This is a cache of https://docs.okd.io/latest/edge_computing/day_2_core_cnf_clusters/updating/telco-update-before-the-update.html. It is a snapshot of the page at 2024-11-19T19:20:09.232+0000.
Before you update the cluster - Day 2 operations for telco core CNF clusters | Edge computing | OKD 4
×

Before you start the cluster update, you must pause worker nodes, back up the etcd database, and do a final cluster health check before proceeding.

Pausing worker nodes before the update

You must pause the worker nodes before you proceed with the update. In the following example, there are 2 mcp groups, mcp-1 and mcp-2. You patch the spec.paused field to true for each of these MachineConfigPool groups.

Procedure
  1. Patch the mcp CRs to pause the nodes and drain and remove the pods from those nodes by running the following command:

    $ oc patch mcp/mcp-1 --type merge --patch '{"spec":{"paused":true}}'
    $ oc patch mcp/mcp-2 --type merge --patch '{"spec":{"paused":true}}'
  2. Get the status of the paused mcp groups:

    $ oc get mcp -o json | jq -r '["MCP","Paused"], ["---","------"], (.items[] | [(.metadata.name), (.spec.paused)]) | @tsv' | grep -v worker
    Example output
    MCP     Paused
    ---     ------
    master  false
    mcp-1   true
    mcp-2   true

The default control plane and worker mcp groups are not changed during an update.

Backup the etcd database before you proceed with the update

You must backup the etcd database before you proceed with the update.

Backing up etcd data

Follow these steps to back up etcd data by creating an etcd snapshot and backing up the resources for the static pods.
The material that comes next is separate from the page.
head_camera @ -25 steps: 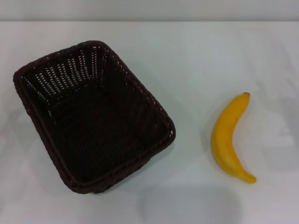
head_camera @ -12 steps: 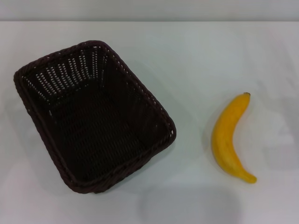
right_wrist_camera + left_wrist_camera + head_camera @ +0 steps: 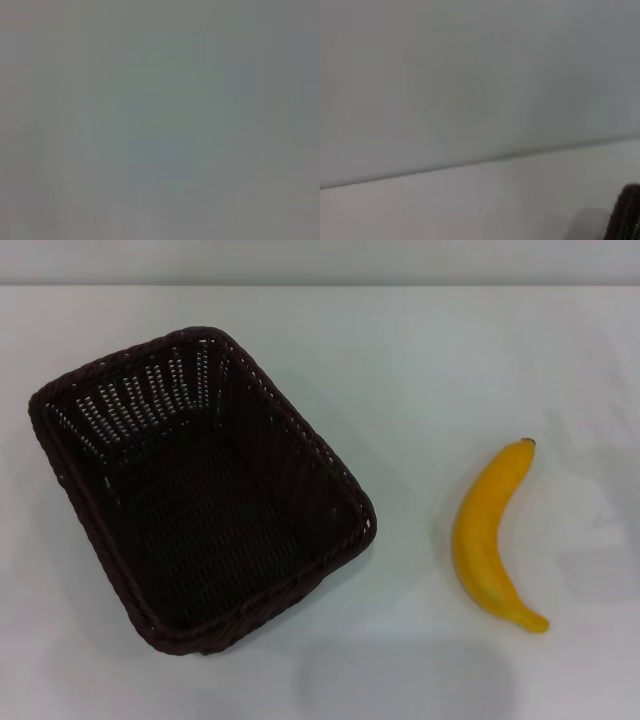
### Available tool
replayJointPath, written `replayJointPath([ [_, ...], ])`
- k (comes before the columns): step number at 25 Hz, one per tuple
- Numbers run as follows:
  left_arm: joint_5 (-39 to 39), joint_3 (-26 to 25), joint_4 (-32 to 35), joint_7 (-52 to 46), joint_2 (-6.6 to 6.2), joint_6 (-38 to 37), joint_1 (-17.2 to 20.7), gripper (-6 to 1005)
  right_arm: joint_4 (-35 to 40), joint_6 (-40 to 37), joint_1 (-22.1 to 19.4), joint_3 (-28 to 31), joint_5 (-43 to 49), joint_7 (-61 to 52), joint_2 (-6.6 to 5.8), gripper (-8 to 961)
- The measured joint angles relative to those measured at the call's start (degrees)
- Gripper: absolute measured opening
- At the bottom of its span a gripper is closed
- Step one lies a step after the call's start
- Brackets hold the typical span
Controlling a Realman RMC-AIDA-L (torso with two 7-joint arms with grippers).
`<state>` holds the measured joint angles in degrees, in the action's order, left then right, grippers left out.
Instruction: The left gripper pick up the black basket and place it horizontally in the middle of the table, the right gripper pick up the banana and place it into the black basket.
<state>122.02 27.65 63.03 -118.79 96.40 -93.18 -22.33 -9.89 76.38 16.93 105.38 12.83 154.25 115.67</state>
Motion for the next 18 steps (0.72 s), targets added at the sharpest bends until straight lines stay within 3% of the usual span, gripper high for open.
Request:
replayJointPath([
  [4, 2.67, 7.32, -0.3, -0.22, -1.15, -0.19, -4.16, 782, -0.01, -0.01, 0.19, -0.01, 0.0, -0.06, 0.09, 797],
  [8, 2.95, 13.41, -1.51, 0.76, -1.28, -0.09, -7.21, 783, 0.01, -0.01, 0.33, -0.2, 0.0, -0.12, 0.15, 797],
  [18, 6.62, 14.87, -7.77, 9.32, 0.4, 1.68, -11.03, 781, 0.13, 0.09, 0.57, -0.22, 0.01, -0.98, 0.43, 797],
])
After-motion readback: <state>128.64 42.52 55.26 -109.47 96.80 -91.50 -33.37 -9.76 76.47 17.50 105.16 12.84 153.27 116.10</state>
This backup can be saved and used at a later time if you need to restore etcd.

Only save a backup from a single control plane host. Do not take a backup from each control plane host in the cluster.

Prerequisites
  • You have access to the cluster as a user with the cluster-admin role.

  • You have checked whether the cluster-wide proxy is enabled.

    You can check whether the proxy is enabled by reviewing the output of oc get proxy cluster -o yaml. The proxy is enabled if the httpProxy, httpsProxy, and noProxy fields have values set.

Procedure
  1. Start a debug session as root for a control plane node:

    $ oc debug --as-root node/<node_name>
  2. Change your root directory to /host in the debug shell:

    sh-4.4# chroot /host
  3. If the cluster-wide proxy is enabled, export the NO_PROXY, HTTP_PROXY, and HTTPS_PROXY environment variables by running the following commands:

    $ export HTTP_PROXY=http://<your_proxy.example.com>:8080
    $ export HTTPS_PROXY=https://<your_proxy.example.com>:8080
    $ export NO_PROXY=<example.com>
  4. Run the cluster-backup.sh script in the debug shell and pass in the location to save the backup to.

    The cluster-backup.sh script is maintained as a component of the etcd Cluster Operator and is a wrapper around the etcdctl snapshot save command.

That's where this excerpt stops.